Mental Models: Upgrade your thinking
It might seem obvious that making good decisions is important, yet we spend very little time evaluating the quality of our past decisions and working on upgrading the frameworks to make better ones. Improving this toolkit massively increases your leverage on future returns. If you can increase the probability of making the right decision from a modest 60% to 70%, that figure rapidly compounds over years of decisions and provides over a thousand-fold worth of outsized returns in the long run.
Why mental models?
The decisions we make are based on our understanding and mental models we have of the world. They are a combination of heuristics, concepts, and shorthand abstractions we’ve internalized over the course of life. We view reality and make decisions through the prism of our mental models.

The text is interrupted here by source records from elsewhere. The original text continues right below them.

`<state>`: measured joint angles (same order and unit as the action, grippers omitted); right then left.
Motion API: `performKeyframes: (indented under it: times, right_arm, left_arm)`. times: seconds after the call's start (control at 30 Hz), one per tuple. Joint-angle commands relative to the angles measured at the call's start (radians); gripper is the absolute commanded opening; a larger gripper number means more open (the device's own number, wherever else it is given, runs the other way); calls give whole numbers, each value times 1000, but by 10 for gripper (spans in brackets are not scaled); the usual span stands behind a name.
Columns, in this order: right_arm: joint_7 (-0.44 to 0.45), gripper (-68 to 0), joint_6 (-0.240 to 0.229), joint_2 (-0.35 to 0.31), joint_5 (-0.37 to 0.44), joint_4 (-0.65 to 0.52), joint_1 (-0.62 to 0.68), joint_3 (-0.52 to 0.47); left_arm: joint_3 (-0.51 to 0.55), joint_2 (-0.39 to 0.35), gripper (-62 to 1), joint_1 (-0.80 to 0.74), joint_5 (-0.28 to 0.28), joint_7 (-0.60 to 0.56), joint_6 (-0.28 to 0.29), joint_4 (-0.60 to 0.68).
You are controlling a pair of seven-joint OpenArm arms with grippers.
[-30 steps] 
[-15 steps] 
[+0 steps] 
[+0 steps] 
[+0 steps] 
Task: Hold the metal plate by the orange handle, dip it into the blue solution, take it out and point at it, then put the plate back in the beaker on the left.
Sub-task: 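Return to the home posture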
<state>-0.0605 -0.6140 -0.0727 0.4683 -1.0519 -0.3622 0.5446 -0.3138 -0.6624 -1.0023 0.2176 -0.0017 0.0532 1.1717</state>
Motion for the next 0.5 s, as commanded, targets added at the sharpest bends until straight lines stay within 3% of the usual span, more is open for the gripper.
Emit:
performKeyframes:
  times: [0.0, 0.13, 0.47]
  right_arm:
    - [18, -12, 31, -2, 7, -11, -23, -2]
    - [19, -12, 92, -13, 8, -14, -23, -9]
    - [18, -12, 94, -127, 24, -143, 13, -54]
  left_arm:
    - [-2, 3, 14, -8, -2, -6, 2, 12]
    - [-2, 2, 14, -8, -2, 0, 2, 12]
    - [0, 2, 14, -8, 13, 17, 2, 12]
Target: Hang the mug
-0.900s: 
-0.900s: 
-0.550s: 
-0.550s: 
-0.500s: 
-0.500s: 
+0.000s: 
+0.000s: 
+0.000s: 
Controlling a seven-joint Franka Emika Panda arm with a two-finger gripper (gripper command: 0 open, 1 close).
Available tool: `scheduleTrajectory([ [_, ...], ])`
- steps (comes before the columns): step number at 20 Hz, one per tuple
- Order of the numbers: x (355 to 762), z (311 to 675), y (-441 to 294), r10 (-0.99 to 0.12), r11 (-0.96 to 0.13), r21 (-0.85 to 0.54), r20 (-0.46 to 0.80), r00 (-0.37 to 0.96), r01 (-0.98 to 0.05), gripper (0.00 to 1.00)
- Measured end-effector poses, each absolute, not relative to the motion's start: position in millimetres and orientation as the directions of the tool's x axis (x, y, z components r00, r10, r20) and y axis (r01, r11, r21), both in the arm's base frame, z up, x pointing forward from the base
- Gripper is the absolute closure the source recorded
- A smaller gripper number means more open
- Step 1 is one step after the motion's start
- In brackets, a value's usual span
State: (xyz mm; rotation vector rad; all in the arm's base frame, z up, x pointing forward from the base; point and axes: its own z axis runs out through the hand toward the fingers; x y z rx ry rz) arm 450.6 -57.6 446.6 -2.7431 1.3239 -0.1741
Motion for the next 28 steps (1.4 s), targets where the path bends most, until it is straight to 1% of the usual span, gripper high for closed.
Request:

Imagine having a cognitive swiss army knife of relevant concepts to deploy whenever you’re faced with a tough problem. If you want to upgrade the quality of your thinking and make better decisions, you need a strong framework of models to actively utilize.
What exactly is a mental model?
Mental models are tools for making decisions that maximize the probability of the best outcome.
I’ve picked these mental models from a large range of disciplines, spanning from cognitive psychology, mathematics, to complex systems theory. This is by no means an exhaustive list, just ones that I’ve come across over the years that I find useful.
How to understand this list
I haven’t counted the exact amount, but I would guess that there are over 100 models listed here (which will likely continue to grow).
Here is a quick tour of the categories:
1) General thinking principles
2) Cognitive biases
3) Statistics
4) Decision making (choice architecture, processes, outcomes)
5) Game theory
6) Systems thinking
7) Evolutionary psychology
8) Physics
9) Biology
10) Neuroscience
11) Computational models (algorithms and optimization)
12) Economics and finance
13) Business and marketing
Okay firstly, let’s acknowledge that this is an insanely long and overwhelming list. It’s going to take you a long time to even go through each concept, much less retain and utilize them. Either way, it’s a starting point to deep dive into some of these concepts.
1. General thinking principles
Here are 10 key mental models, some of them are singular and straightforward, and some of them are more complex, representing a collection of models or an overall approach. To me, they act as fundamental lenses to interpret the world, surfacing different facets of the same, richly layered and interconnected reality.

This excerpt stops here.